Reinfection and immune escape

Meanwhile, new waves of infection among populations that have previously been infected with coronavirus may encourage the survival of variants that are able to overcome the protective immune responses in individuals who have previously been infected.

This could have contributed to the emergence of the so-called Gamma variant that was first detected in Japanese travellers returning from the north-western Brazilian state of Amazonas in January 2021. Its capital, Manaus, experienced a particularly severe first wave of COVID-19, which resulted in approximately 76% of its population becoming infected. The resulting high level of immunity among people living there may have afforded an advantage to variants with mutations that enabled them to circumvent these defences, meaning they were more likely to survive and reproduce.

Stress in the city

Densely packed cities are ideal seeding grounds for the emergence of new variants of SARS-CoV-2, or any other pathogen, because infection quickly spreads in such conditions. The more people who are infected with a pathogen, the more opportunity it has to acquire mutations that could improve its fitness. If that population is chronically stressed, because of poverty, trauma or ill-health, say, this could further increase the risk of new variants because stress can suppress people’s immune responses. Theoretically, this could mean that the pathogen remains in their bodies for longer, increasing the chances of mutations emerging that enable it to overcome those parts of the immune system that are still functioning well.
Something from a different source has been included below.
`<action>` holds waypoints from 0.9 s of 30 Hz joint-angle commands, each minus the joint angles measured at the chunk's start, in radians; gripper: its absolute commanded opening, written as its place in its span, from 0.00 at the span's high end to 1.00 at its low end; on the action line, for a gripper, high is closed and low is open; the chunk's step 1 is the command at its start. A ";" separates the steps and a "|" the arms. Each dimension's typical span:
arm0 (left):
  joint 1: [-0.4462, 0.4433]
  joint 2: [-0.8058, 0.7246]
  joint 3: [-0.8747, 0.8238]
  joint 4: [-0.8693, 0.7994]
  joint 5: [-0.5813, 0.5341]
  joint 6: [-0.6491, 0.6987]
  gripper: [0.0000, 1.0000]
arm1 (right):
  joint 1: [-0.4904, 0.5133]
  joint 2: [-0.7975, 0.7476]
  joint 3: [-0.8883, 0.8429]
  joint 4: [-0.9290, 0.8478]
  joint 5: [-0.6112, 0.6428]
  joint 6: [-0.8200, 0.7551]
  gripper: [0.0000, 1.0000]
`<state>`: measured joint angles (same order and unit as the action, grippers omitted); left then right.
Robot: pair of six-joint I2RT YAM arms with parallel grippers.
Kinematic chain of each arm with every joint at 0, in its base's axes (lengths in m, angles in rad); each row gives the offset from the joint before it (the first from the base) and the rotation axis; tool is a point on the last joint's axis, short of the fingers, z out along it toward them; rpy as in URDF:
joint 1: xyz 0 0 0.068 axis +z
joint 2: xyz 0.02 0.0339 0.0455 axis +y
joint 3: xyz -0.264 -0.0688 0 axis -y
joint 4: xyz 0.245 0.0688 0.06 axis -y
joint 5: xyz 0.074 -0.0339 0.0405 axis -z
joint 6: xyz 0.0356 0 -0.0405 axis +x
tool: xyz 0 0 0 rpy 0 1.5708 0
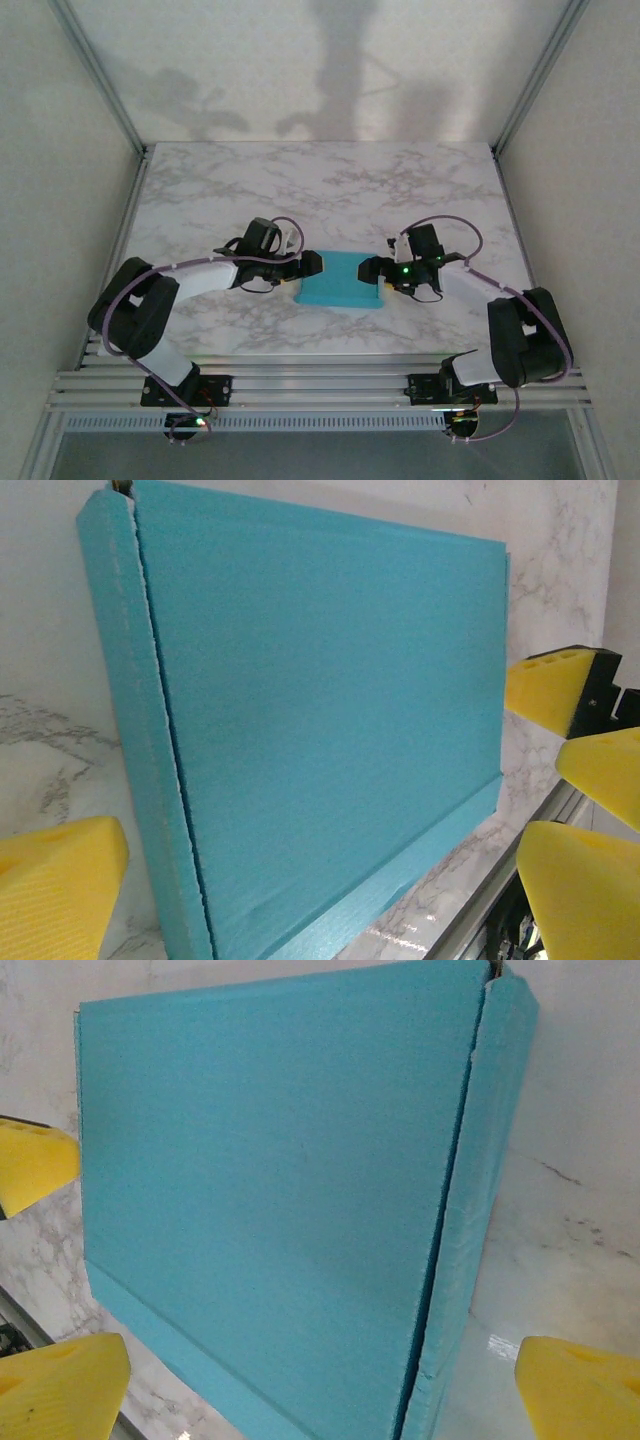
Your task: Fold the paper box
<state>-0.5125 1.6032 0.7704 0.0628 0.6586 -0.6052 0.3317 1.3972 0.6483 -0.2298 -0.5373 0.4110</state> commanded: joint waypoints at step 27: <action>0.009 -0.062 0.020 0.061 0.147 -0.052 0.01 | 0.018 -0.057 0.019 0.028 -0.074 0.029 0.01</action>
<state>-0.5102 1.6028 0.7704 0.0715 0.7387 -0.6327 0.3508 1.3842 0.6476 -0.1780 -0.5758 0.4351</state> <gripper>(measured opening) 0.994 0.992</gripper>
“These are the conditions under which a number of pathogenic bacterial strains have emerged, including an MRSA that creates its own wounds that arose out of the New York State prison system, and E. coli O157:H7 out of intensive farming operations,” says Jessica Brinkworth, an assistant professor in the Evolutionary Immunology and Genomics lab at the University of Illinois, US, in a recent interview with Applied Ecology News. “Now, there are other factors in play in the evolution of those microbes, including the long half-life of antimicrobials that affect selection, and the amount of time these bacteria can be outside of a host – but the basic mechanics are the same for easily transmitted respiratory viruses. Pack your hosts close together, stress them out, deny them care and you create conditions for increased replication and change.”

Urbanisation can change the dynamics of infectious disease outbreaks in other ways too.  A recent study published in Science, which investigated how urbanisation and humidity shapes the intensity of influenza epidemics in US cities found that smaller cities with less residential density and lower household incomes tended to experience shorter and more intense flu seasons - possibly because in these places, influenza requires the right atmospheric conditions to spread effectively.

Larger cities tended to experience less intense, but more drawn-out flu seasons. This could be because in more densely populated areas – particularly where transportation networks frequently bring people from different areas of the city together – the virus is able to find new hosts even when climate conditions aren’t entirely favourable.

Globetrotting pathogens

Then there’s international travel. In a globalised society, with more than half a million travellers in the air at any given moment, emerging pathogens have more opportunities to seed themselves in new locations, and rapidly spread. Researchers at the University of Aberdeen in Scotland have calculated that international travel had the biggest impact on COVID-19 death rates for countries hit during the first wave of the pandemic – every additional 1 million international arrivals each year was associated with a 3.4% increase in the average daily increase in COVID-19 deaths. This highlights the need for global surveillance of emerging pathogens, and rapid action to limit their spread, once they’re detected.